For this exercise, retype each line of the material below verbatim and omit any picture.

——————

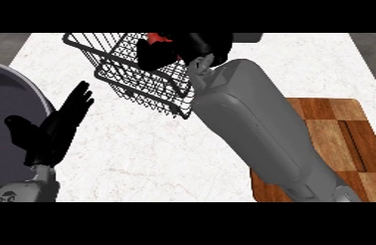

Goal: Pick the bell pepper from the cutting board and place it in the tiered basket

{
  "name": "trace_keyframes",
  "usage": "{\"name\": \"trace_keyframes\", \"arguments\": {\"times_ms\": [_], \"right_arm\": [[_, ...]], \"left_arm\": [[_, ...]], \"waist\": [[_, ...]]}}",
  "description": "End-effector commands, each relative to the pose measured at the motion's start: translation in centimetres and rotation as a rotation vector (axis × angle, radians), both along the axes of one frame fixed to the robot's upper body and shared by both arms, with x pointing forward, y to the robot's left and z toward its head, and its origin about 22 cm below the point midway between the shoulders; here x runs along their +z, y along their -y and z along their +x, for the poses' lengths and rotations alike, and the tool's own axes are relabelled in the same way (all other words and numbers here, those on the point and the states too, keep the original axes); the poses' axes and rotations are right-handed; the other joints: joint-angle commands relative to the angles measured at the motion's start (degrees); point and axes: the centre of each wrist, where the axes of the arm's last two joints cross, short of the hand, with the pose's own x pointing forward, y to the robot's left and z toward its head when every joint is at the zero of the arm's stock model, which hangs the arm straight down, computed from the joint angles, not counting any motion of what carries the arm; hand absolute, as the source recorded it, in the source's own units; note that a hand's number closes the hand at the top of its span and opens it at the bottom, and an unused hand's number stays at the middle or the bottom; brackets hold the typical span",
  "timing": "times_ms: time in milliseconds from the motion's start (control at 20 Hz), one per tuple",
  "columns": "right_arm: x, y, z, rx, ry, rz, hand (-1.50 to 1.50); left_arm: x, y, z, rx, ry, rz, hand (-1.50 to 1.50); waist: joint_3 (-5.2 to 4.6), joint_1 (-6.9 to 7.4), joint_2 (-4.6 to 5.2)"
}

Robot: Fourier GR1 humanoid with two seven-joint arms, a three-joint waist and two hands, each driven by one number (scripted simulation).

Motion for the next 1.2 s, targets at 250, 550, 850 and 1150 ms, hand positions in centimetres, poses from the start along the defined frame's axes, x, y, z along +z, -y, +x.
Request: {"name": "trace_keyframes", "arguments": {"times_ms": [250, 550, 850, 1150], "right_arm": [[-0.8, -2.0, 2.6, -0.033, -0.090, -0.001, 1.50], [-4.6, -2.5, 4.9, -0.068, -0.045, -0.032, 1.50], [-5.1, -3.7, 5.5, -0.115, 0.021, -0.047, 1.50], [-8.3, -1.9, 6.8, -0.156, 0.127, 0.093, 1.50]], "left_arm": [[-1.8, -0.4, -1.2, 0.025, -0.025, 0.002, 0.00], [-1.5, -0.5, -1.0, 0.001, -0.046, -0.006, 0.00], [-1.5, -0.4, -1.3, -0.010, -0.028, -0.009, 0.00], [-1.6, 0.2, -0.1, -0.032, -0.034, -0.037, 0.00]], "waist": [[-0.42, -0.41, 0.08], [-0.44, 0.44, 0.36], [-0.47, 1.69, 0.46], [-0.46, 1.73, 0.85]]}}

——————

### Result for this task:
Goal: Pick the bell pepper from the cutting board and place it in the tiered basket

{
  "name": "trace_keyframes",
  "usage": "{\"name\": \"trace_keyframes\", \"arguments\": {\"times_ms\": [_], \"right_arm\": [[_, ...]], \"left_arm\": [[_, ...]], \"waist\": [[_, ...]]}}",
  "description": "End-effector commands, each relative to the pose measured at the motion's start: translation in centimetres and rotation as a rotation vector (axis × angle, radians), both along the axes of one frame fixed to the robot's upper body and shared by both arms, with x pointing forward, y to the robot's left and z toward its head, and its origin about 22 cm below the point midway between the shoulders; here x runs along their +z, y along their -y and z along their +x, for the poses' lengths and rotations alike, and the tool's own axes are relabelled in the same way (all other words and numbers here, those on the point and the states too, keep the original axes); the poses' axes and rotations are right-handed; the other joints: joint-angle commands relative to the angles measured at the motion's start (degrees); point and axes: the centre of each wrist, where the axes of the arm's last two joints cross, short of the hand, with the pose's own x pointing forward, y to the robot's left and z toward its head when every joint is at the zero of the arm's stock model, which hangs the arm straight down, computed from the joint angles, not counting any motion of what carries the arm; hand absolute, as the source recorded it, in the source's own units; note that a hand's number closes the hand at the top of its span and opens it at the bottom, and an unused hand's number stays at the middle or the bottom; brackets hold the typical span",
  "timing": "times_ms: time in milliseconds from the motion's start (control at 20 Hz), one per tuple",
  "columns": "right_arm: x, y, z, rx, ry, rz, hand (-1.50 to 1.50); left_arm: x, y, z, rx, ry, rz, hand (-1.50 to 1.50); waist: joint_3 (-5.2 to 4.6), joint_1 (-6.9 to 7.4), joint_2 (-4.6 to 5.2)"
}

Robot: Fourier GR1 humanoid with two seven-joint arms, a three-joint waist and two hands, each driven by one number (scripted simulation).

Motion for the next 1.2 s, targets at 250, 550, 850 and 1150 ms, hand positions in centimetres, poses from the start along the defined frame's axes, x, y, z along +z, -y, +x.
Request: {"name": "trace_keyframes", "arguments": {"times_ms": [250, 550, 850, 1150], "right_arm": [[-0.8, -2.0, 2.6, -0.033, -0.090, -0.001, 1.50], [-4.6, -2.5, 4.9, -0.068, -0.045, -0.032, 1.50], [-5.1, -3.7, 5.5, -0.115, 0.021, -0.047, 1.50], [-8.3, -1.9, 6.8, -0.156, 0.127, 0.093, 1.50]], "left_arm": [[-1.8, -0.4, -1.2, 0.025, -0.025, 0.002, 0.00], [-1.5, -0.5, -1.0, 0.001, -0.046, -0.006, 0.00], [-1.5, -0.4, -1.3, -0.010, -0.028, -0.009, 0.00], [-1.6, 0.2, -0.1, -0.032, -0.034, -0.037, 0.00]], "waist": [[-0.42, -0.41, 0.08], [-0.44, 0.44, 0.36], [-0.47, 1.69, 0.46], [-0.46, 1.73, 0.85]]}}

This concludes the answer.